Just giving Narcan is possible, because it is very fast-acting, safe, and has remarkably few side effects. Narcan can not get a person high, and you can not tell the difference between getting an injection of naloxone intravenously and saltwater. The main side effect is the desired effect, producing acute withdrawal from opioids.

Naloxone has been in use in the United States for more than 50 years. It is the go-to or a mainstay in medical settings for reversing opioid effects, opioid toxicity, and overdose.

I gave it during my internship in the Yale Emergency Room in the ‘70s. At that time, naloxone was approved only for intravenous (IV), intramuscular (IM), and subcutaneous (SQ) administration. Narcan has saved and treated tens of thousands of opioid overdoses. Rescuing, resuscitating, and reviving overdose victims are critical steps in helping people with opioid use disorders(OUD).

When Pitt [10] and her colleagues at Stanford looked at what would make the most impact in reducing OUD deaths, it was Narcan. No other prevention or treatment or public health intervention was close to as effective. Prescribing naloxone to opioid users and encouraging those patients with an OUD to have Narcan with them, while providing MATs and appropriate counseling, is the essence of the harm reduction component of a comprehensive treatment model for OUD.

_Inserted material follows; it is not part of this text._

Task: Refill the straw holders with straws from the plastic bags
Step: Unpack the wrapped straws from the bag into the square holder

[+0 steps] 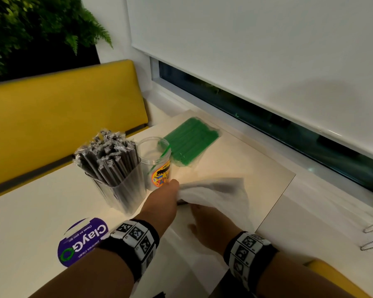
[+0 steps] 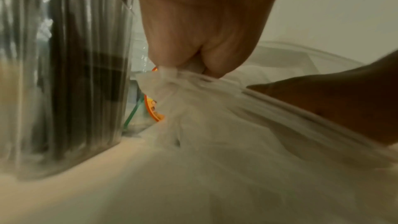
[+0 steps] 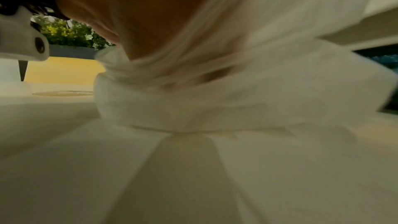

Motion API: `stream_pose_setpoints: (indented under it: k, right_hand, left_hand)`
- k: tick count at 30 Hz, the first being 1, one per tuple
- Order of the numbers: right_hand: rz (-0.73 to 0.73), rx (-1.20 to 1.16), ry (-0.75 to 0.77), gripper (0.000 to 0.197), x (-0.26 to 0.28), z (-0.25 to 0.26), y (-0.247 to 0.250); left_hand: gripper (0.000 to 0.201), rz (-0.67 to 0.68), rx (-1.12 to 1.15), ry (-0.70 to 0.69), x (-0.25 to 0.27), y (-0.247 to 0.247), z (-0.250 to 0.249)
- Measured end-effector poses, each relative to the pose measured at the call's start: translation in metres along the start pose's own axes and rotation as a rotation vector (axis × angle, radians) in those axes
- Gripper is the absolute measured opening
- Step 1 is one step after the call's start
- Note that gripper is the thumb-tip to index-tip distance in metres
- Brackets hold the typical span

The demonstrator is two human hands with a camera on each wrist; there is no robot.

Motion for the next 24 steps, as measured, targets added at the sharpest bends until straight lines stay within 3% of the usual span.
stream_pose_setpoints:
  k: [3, 6, 11, 13, 16, 18, 21, 24]
  right_hand:
    - [-0.218, 0.119, 0.243, 0.048, 0.002, 0.013, 0.011]
    - [-0.234, 0.079, 0.365, 0.056, 0.003, 0.023, 0.015]
    - [0.063, 0.027, 0.026, 0.061, -0.014, 0.004, 0.004]
    - [0.159, 0.081, -0.038, 0.061, -0.018, -0.005, -0.001]
    - [0.232, 0.125, -0.052, 0.061, -0.019, -0.007, -0.004]
    - [0.240, 0.119, -0.041, 0.053, -0.017, -0.004, -0.005]
    - [0.131, 0.080, 0.035, 0.038, -0.013, 0.009, 0.006]
    - [-0.005, 0.100, 0.297, 0.049, -0.004, 0.032, 0.011]
  left_hand:
    - [0.006, -0.009, 0.188, 0.128, 0.005, -0.009, 0.013]
    - [0.010, 0.131, 0.329, 0.201, 0.004, -0.025, 0.014]
    - [0.048, 0.242, 0.383, 0.269, 0.005, -0.032, 0.022]
    - [0.056, 0.301, 0.225, 0.256, 0.012, -0.036, 0.026]
    - [0.037, 0.282, -0.178, 0.206, 0.017, -0.031, 0.035]
    - [0.034, 0.296, -0.280, 0.180, 0.017, -0.032, 0.036]
    - [0.024, 0.260, -0.072, 0.199, 0.017, -0.038, 0.039]
    - [0.014, 0.114, 0.216, 0.274, 0.014, -0.033, 0.037]
Point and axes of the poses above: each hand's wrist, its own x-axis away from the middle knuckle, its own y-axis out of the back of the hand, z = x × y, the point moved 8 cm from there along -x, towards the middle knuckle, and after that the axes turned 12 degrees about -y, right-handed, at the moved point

Not only OUD patients, non-prescription opioid users, pain patients given Narcan prescriptions, older patients, and others should be counseled regarding the signs and symptoms of opioid overdose, including pinpoint pupils, shallow or absent breathing, and unresponsiveness. If an overdose is suspected, naloxone should be administered by anyone who has it, as soon as possible. Then, call 911.